What the task asks: Wherever a picture appears, leave it out; set down everything else in the records exactly.

↓

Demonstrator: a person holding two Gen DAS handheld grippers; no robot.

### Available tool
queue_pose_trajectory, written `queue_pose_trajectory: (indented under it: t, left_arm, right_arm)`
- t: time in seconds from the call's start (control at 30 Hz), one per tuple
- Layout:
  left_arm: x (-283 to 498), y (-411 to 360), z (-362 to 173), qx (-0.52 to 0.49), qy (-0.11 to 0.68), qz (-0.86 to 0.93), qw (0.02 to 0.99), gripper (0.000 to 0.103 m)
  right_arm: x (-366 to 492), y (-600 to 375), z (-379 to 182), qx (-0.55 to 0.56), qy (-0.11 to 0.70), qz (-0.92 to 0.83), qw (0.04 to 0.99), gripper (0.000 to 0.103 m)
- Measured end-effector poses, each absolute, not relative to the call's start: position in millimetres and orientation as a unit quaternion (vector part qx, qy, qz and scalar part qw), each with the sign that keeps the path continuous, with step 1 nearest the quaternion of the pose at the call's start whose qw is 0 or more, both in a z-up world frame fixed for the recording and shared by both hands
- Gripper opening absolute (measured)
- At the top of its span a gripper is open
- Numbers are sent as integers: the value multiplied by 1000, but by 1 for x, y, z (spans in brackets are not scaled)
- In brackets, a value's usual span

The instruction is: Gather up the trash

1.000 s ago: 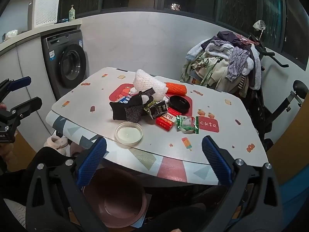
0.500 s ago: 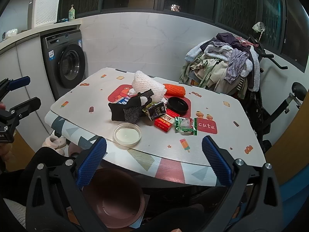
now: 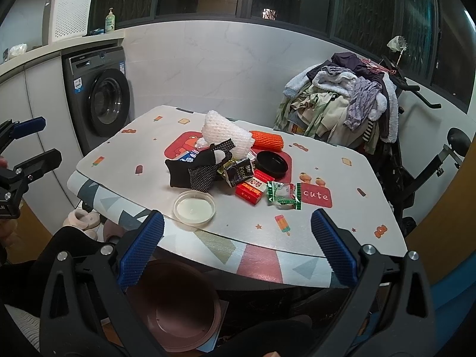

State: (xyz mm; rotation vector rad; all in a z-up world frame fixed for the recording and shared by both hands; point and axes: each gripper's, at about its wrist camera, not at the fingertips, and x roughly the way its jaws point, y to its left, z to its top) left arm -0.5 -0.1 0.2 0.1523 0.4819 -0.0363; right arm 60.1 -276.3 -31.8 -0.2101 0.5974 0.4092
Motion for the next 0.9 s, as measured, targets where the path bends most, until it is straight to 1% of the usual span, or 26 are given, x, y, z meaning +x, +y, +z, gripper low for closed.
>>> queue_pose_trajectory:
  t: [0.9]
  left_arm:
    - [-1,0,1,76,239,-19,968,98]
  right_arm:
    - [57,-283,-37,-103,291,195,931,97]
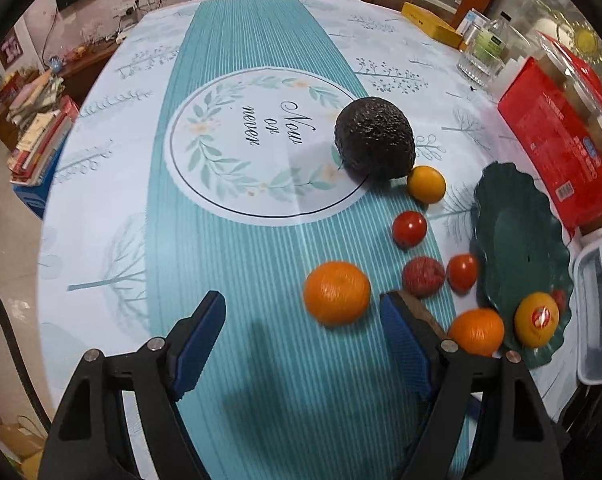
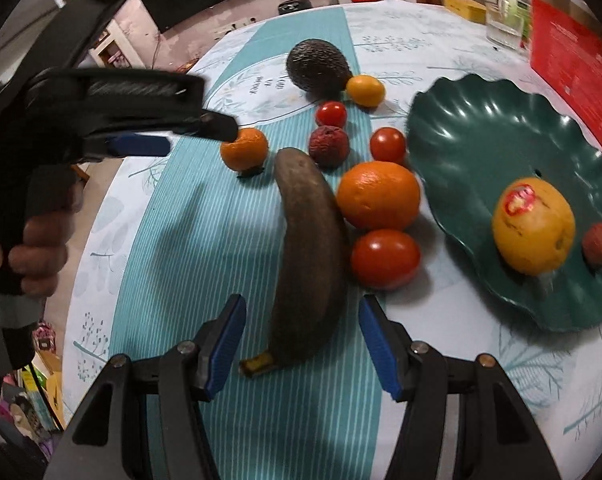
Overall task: Organize fruits
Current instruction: 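Grasp a mandarin with the left tool while the right tool grasps the brown banana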
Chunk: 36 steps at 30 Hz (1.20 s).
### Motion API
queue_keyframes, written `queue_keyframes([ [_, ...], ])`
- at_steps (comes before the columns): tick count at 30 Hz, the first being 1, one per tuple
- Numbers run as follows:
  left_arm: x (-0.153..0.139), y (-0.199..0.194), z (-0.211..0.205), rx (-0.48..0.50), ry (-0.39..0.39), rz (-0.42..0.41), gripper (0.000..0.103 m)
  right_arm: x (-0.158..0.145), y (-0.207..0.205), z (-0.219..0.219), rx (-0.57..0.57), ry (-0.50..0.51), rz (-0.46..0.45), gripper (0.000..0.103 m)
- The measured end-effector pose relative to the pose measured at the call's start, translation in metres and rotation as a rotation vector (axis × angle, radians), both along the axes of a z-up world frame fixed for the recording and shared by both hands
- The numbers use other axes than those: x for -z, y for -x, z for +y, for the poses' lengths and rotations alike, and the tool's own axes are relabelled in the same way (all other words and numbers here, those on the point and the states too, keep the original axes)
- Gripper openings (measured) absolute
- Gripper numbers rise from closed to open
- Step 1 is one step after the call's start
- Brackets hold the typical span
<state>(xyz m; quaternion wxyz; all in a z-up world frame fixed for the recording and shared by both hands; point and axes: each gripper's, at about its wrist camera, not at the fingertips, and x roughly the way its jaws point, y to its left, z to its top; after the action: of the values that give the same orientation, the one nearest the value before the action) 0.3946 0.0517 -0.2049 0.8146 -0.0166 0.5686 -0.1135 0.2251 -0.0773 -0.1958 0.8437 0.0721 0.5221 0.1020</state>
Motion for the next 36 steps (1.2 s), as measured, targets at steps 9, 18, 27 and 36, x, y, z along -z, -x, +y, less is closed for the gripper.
queue_keyframes([
  [9, 0.019, -0.008, -0.005, -0.021, 0.067, 0.010, 0.064, 0.005, -0.005, 0.005, 0.015, 0.000, -0.055, 0.059],
  [18, 0.028, -0.010, -0.017, 0.000, 0.065, 0.014, 0.048, 0.008, -0.011, 0.023, 0.006, 0.117, -0.112, 0.059],
  [27, 0.027, -0.009, -0.019, 0.016, 0.079, 0.003, 0.038, 0.007, -0.007, 0.021, 0.011, 0.196, -0.157, 0.038],
  [36, 0.014, 0.009, -0.002, -0.004, 0.081, -0.026, 0.038, 0.003, -0.002, 0.019, 0.028, 0.196, -0.151, 0.035],
])
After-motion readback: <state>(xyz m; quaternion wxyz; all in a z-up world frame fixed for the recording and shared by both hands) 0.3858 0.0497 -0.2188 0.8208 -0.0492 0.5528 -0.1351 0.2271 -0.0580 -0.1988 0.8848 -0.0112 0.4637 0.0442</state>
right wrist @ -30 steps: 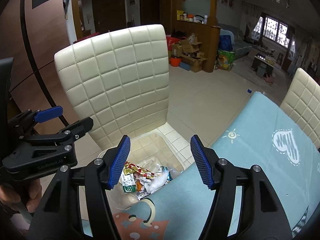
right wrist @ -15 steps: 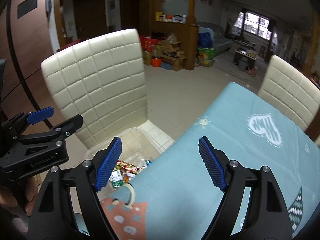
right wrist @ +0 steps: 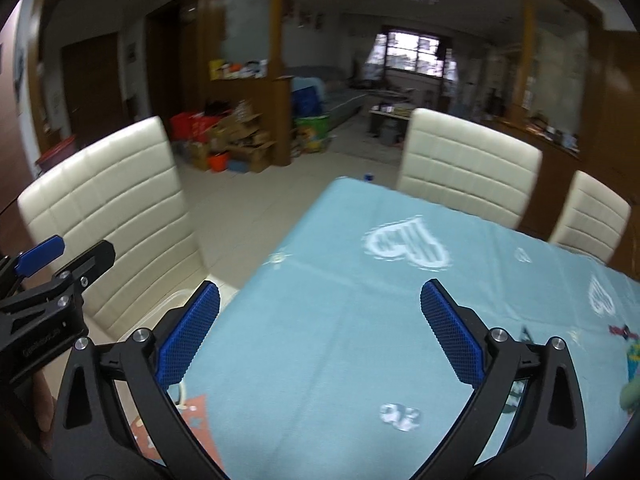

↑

Response for this exercise:
Demonstrator: a person holding two Gen DAS handheld grippers; no robot.

### Available tool
queue_pose_trajectory, written `queue_pose_trajectory: (indented under it: t, left_arm, right_arm)`
- t: time in seconds from the call's start (control at 30 Hz), one per tuple
- Layout:
  left_arm: x (-283 to 498), y (-411 to 360), z (-362 to 173), qx (-0.52 to 0.49), qy (-0.11 to 0.68), qz (-0.86 to 0.93), qw (0.02 to 0.99), gripper (0.000 to 0.103 m)
  right_arm: x (-366 to 492), y (-600 to 375), z (-379 to 182), qx (-0.55 to 0.56), qy (-0.11 to 0.70), qz (-0.92 to 0.83), qw (0.04 to 0.99), gripper (0.000 to 0.103 m)
- Measured end-effector poses, each absolute, not relative to the call's start: position in millimetres and orientation as a unit quaternion (vector part qx, qy, qz and scalar part qw), each with the sign that keeps the path continuous, with step 1 nearest the quaternion of the pose at the call's start whose qw is 0 or more, both in a z-up world frame fixed for the recording and shared by both hands
- Gripper opening absolute (measured)
- At the top of its span a gripper is open
- Numbers are sent as integers: the value multiplied by 1000, but by 1 for x, y, z (spans in brackets are not scaled)
- In brackets, a value's usual span

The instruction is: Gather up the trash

1.000 s ago: 
0.500 s ago: 
now: 

State: (xyz mm; rotation vector rad; all in a z-up world frame fixed for the recording and shared by both hands; point and axes: each gripper's, at about its wrist camera, not at the fingertips, and x roughly the way its jaws point, y to its left, z to its top) left arm -0.5 -0.1 0.2 0.1523 0.4819 -0.0363; right arm 60.1 -276.3 -31.8 -0.2101 0.5974 0.4092
Motion for the next 0.9 s, as measured, targets where the path bends most, until it is straight to 1% of the usual span, or 26 are given, x, y, z meaning +x, +y, +z, gripper low for closed.
>>> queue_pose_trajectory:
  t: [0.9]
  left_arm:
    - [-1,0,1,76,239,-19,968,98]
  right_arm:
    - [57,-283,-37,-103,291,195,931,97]
Overall task: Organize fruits
Current instruction: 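Grasp a mandarin with the left tool while the right tool grasps the brown banana
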Chunk: 36 steps at 30 Hz (1.20 s).
### Motion API
queue_keyframes, written `queue_keyframes([ [_, ...], ])`
- at_steps (comes before the columns): tick count at 30 Hz, the first being 1, one per tuple
- Numbers run as follows:
  left_arm: x (-0.153..0.139), y (-0.199..0.194), z (-0.211..0.205), rx (-0.48..0.50), ry (-0.39..0.39), rz (-0.42..0.41), gripper (0.000..0.103 m)
  right_arm: x (-0.158..0.145), y (-0.207..0.205), z (-0.219..0.219), rx (-0.57..0.57), ry (-0.50..0.51), rz (-0.46..0.45), gripper (0.000..0.103 m)
- The measured end-effector pose relative to the pose measured at the call's start, translation in metres and rotation as a rotation vector (axis × angle, radians), both along the axes of a z-up world frame fixed for the recording and shared by both hands
- The numbers use other axes than those: x for -z, y for -x, z for +y, for the poses' lengths and rotations alike, and the tool's own axes are relabelled in the same way (all other words and numbers here, those on the point and the states too, keep the original axes)
- Gripper openings (measured) absolute
- Gripper numbers rise from closed to open
- Step 1 is one step after the call's start
- Brackets hold the typical span
<state>(xyz m; quaternion wxyz; all in a z-up world frame fixed for the recording and shared by both hands; point and axes: each gripper's, at about its wrist camera, not at the fingertips, and x roughly the way its jaws point, y to its left, z to its top; after the action: of the values that give the same orientation, the one nearest the value before the action) 0.3946 0.0517 -0.2049 0.8146 -0.0166 0.5686 -0.1135 0.2251 -0.0773 -0.1958 0.8437 0.0721 0.5221 0.1020</state>
Motion for the next 36 steps (1.2 s), as measured, targets at steps 9, 18, 27 and 36, x, y, z along -z, -x, +y, less is closed for the gripper.
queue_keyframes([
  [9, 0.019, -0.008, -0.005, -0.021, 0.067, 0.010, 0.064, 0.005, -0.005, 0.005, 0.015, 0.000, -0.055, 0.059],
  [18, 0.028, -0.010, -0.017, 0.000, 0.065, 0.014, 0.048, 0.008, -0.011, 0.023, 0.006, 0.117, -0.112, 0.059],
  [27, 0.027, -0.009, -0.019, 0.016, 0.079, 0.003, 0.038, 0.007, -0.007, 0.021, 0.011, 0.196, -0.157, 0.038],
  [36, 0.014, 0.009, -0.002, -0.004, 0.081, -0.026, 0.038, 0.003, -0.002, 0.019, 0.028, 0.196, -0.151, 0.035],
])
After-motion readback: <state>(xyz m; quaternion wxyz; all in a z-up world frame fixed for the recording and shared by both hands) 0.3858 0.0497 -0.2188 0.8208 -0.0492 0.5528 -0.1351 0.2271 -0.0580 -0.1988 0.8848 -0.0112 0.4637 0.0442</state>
right wrist @ -30 steps: 
right wrist @ -15 steps: 
right wrist @ +0 steps: 

The output is now finished.